Radi Fiş, yaklaşık 20 yıllık çalışmasının bir ürünü olan bu kitapta Mevlana’nın yaşamını roman kurgusu içinde anlatıyor.*

Sennur Sezer: “Mevlana’yı değişik gözle görmek…”

Radi Fiş artık yaşamıyor. Onu Türk okuru Nâzım’ın Çilesi, Ben de Halimce Bedreddinim ve Mevlana kitaplarından tanıyor. Türkçe’den Rusça’ya çevirdiği kitapların listesini çıkarmak biraz uzun sürebilir. Nâzım’ın çalışmalarına yardım ettiğini ya da çevresinde olduğunu biliyorum. Bedreddin ve Mevlana için araştırmalarının uzun sürdüğünü Balkanlar’da Şeyh Bedreddin’in Orta Asya ve Konya’da Mevlana’nın izlerini aradığını da.
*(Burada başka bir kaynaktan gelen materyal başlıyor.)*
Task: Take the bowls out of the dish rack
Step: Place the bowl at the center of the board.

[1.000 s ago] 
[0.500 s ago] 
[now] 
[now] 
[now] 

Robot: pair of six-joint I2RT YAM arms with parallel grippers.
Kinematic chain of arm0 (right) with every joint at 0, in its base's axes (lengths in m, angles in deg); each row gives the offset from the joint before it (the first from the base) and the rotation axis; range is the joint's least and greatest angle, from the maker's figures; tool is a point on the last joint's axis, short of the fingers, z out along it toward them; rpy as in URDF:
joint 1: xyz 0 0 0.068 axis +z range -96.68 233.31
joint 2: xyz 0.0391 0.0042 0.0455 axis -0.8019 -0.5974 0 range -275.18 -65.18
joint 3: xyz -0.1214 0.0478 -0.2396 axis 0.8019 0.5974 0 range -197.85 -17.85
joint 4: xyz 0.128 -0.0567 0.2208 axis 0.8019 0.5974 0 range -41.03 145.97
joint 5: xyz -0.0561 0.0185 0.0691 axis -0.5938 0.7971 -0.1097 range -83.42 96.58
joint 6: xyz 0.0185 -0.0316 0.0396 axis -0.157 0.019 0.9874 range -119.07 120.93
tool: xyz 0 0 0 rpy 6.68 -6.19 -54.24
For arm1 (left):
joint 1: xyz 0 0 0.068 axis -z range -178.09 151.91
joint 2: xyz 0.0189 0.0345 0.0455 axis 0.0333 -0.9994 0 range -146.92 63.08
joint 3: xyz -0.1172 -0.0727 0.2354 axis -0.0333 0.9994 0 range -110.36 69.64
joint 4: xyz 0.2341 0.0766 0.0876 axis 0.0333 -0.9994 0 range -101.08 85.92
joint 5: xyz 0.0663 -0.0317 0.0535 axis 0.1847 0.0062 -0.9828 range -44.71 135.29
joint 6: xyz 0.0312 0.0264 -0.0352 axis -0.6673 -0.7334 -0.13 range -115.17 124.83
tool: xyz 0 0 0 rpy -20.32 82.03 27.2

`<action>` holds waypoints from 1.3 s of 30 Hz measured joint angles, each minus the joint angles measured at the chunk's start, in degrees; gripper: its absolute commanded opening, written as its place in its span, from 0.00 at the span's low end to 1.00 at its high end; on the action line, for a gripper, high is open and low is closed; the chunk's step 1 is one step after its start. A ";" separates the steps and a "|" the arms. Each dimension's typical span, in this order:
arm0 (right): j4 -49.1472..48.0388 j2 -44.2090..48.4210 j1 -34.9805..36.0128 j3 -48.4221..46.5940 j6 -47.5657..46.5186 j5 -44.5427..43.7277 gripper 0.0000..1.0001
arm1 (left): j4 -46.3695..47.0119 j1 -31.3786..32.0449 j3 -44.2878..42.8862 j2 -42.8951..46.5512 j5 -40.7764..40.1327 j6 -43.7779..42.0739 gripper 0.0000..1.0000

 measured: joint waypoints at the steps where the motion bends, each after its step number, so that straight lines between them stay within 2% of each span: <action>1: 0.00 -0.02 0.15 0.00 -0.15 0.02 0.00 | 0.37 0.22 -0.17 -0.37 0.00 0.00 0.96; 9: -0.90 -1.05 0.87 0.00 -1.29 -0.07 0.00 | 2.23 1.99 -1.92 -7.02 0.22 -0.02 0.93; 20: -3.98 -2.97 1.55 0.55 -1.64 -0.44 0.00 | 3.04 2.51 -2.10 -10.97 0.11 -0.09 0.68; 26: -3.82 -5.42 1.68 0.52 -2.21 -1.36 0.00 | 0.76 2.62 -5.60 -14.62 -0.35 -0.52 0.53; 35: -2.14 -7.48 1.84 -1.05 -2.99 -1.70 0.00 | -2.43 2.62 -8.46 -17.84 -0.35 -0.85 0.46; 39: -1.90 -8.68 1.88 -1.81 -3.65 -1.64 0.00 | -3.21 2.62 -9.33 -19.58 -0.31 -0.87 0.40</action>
Sosyalist bir yazar ve araştırmacının Bedreddin’i araştırmasını anlamak zor değil. Ancak ülkemizde daha çok mistik yanları ve dinsel hoşgörüsüyle tanınan/tanıtılan Mevlana için neden bir sosyalist çalışma yapar’
Bu sorunun yanıtını almak için kitabı okumak gerekli. Öncelikle belirtmek gerekli Radi Fiş’in Mevlana’sı bir mistik değil bir şair ve felsefeci.
Üstelik çevresiyle sınıfsal ayrımı gözetmeyen bir ilişkisi var. Bu ilişkiyi Radi Fiş kitaplarla öğrendikleriyle yetinmeyip dervişlerin bedensel ve psikolojik eğitimiyle açıklıyor. Lağım temizlemek, çarşıda ve şehrin eğlence bölgelerinde dilenmek ona yoksullarla zenginlerin davranış farklarını gösteriyor.
Bu öğretimden önce de egemenlerin ‘kıtlığın son bulması için dua etmesi önerisini geri çeviren, depolar buğdayla doluyken böyle bir isteğin utanmazca olduğunu söyleyebilen bir insandır Mevlana Celaleddin Rumi. Asıl adından çok, bir saygı seslenişi çağrısı olan Mevlana (Efendimiz) diye anımsanıp anılan kişi, ‘Ölümümüzden sonra mezarımızı yerde arama/Âriflerin gönüllerindedir mezarımız bizim’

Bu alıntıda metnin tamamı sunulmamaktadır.